There are a total of 90 and three four star hotels in Dubai in the scenario today. However, it is very inadequate in the context of a growing demand for small budgets. The trend could change quickly if, as the houses have been increasingly proposed building plans UAE budget hotel. Dubai investment firm Istithmar plans London based Easy Group and partners to build 50 budget hotels over in the near future. These hotels in Dubai would be called to life and promoting branded hotels Istithmar. Dutch hotel chain Golden Tulip Hospitality is planning, including partners in 10 new budget hotels soon. The company already operates twelve hotels in the area and are open six more are expected by the end of 2009.
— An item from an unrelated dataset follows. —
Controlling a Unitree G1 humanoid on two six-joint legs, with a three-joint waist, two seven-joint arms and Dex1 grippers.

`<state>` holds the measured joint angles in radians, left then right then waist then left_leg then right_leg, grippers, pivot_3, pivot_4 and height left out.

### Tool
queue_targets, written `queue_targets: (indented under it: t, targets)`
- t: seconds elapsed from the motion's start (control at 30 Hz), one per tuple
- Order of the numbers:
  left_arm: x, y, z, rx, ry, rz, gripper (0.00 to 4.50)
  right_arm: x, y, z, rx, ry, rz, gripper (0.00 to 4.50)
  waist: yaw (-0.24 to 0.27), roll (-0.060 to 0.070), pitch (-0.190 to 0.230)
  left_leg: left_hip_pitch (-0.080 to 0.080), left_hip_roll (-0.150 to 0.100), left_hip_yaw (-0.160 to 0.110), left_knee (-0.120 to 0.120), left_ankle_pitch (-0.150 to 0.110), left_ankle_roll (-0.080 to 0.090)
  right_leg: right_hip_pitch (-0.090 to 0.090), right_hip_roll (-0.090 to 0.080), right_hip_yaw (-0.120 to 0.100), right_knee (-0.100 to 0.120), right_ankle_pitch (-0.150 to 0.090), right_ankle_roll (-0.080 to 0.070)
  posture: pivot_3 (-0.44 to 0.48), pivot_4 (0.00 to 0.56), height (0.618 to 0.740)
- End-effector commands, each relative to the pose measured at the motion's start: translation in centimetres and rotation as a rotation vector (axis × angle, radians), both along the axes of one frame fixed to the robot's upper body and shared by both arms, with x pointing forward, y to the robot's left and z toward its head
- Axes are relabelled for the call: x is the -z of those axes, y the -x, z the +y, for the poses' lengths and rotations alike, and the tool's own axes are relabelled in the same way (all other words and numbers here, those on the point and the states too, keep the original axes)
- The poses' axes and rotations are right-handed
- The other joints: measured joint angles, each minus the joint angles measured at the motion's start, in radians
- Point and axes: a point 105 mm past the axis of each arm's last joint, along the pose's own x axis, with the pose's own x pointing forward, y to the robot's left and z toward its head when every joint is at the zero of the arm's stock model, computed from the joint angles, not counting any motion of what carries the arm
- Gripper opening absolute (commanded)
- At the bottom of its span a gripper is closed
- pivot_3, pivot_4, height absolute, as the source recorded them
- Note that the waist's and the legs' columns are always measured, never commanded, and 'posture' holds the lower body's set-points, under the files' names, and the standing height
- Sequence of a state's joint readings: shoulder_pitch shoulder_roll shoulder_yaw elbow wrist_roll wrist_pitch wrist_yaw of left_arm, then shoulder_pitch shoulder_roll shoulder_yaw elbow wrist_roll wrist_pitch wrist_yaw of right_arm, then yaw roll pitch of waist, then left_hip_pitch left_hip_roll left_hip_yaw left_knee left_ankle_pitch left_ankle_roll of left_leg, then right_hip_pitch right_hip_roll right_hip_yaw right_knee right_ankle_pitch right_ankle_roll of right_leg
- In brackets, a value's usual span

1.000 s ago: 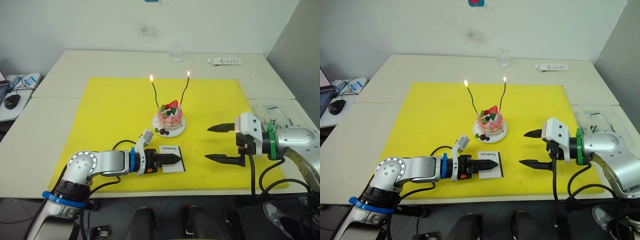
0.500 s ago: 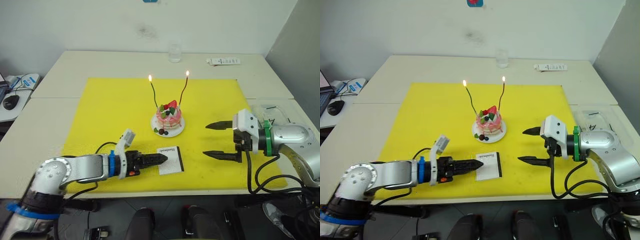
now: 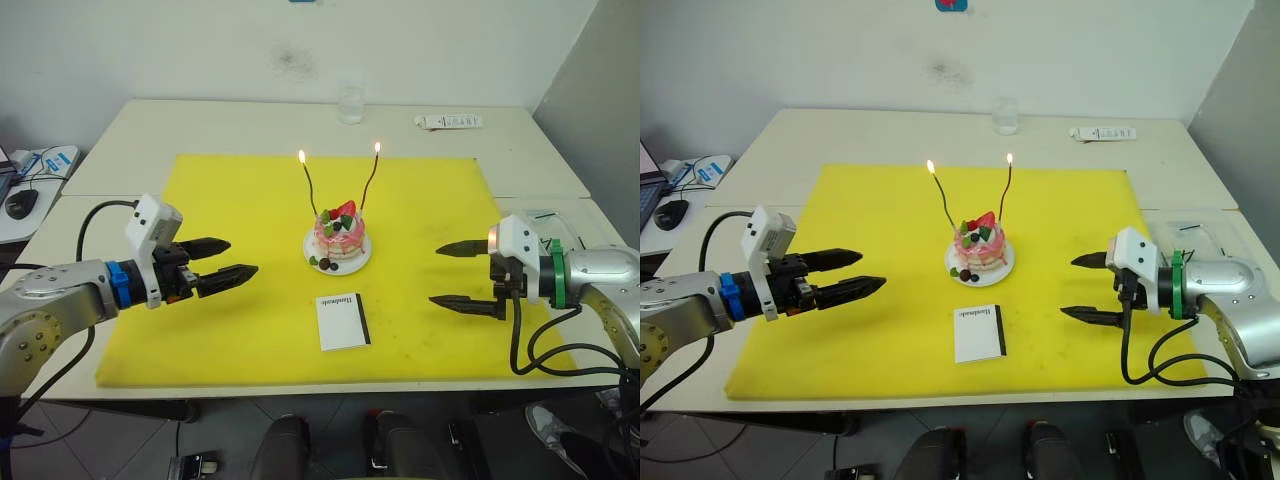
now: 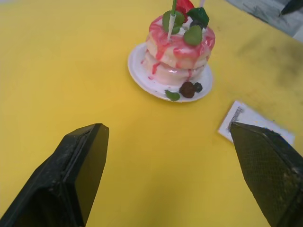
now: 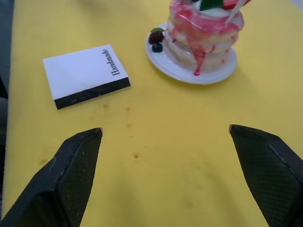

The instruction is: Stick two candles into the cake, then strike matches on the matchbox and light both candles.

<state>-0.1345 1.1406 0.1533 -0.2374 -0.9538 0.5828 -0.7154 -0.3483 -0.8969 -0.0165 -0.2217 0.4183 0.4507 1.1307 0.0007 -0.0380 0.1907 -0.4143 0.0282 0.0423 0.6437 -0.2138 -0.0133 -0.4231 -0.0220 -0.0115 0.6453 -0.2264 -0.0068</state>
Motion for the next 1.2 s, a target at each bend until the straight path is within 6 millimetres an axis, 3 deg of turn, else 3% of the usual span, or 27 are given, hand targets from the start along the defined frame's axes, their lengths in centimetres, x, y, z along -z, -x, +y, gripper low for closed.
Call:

Hotels in Dubai have always reported strong occupancy, especially during the summer seasons. However, the emerging trend of an increase in the number of passengers from the Gulf region. Until recently, travelers in the Gulf are up 25% of the clientele in Dubai hotels, most of them have their annual summer vacation. However, this has gone up to 50% in recent months. Most hotels and hotel apartments report of the occupation, can be found in more than 80-90 percent. We can therefore say, as if exhausted Dubai Hotels found, it could continue as a society today, and how they urgently need a period of three and four stars will be given by the real estate company.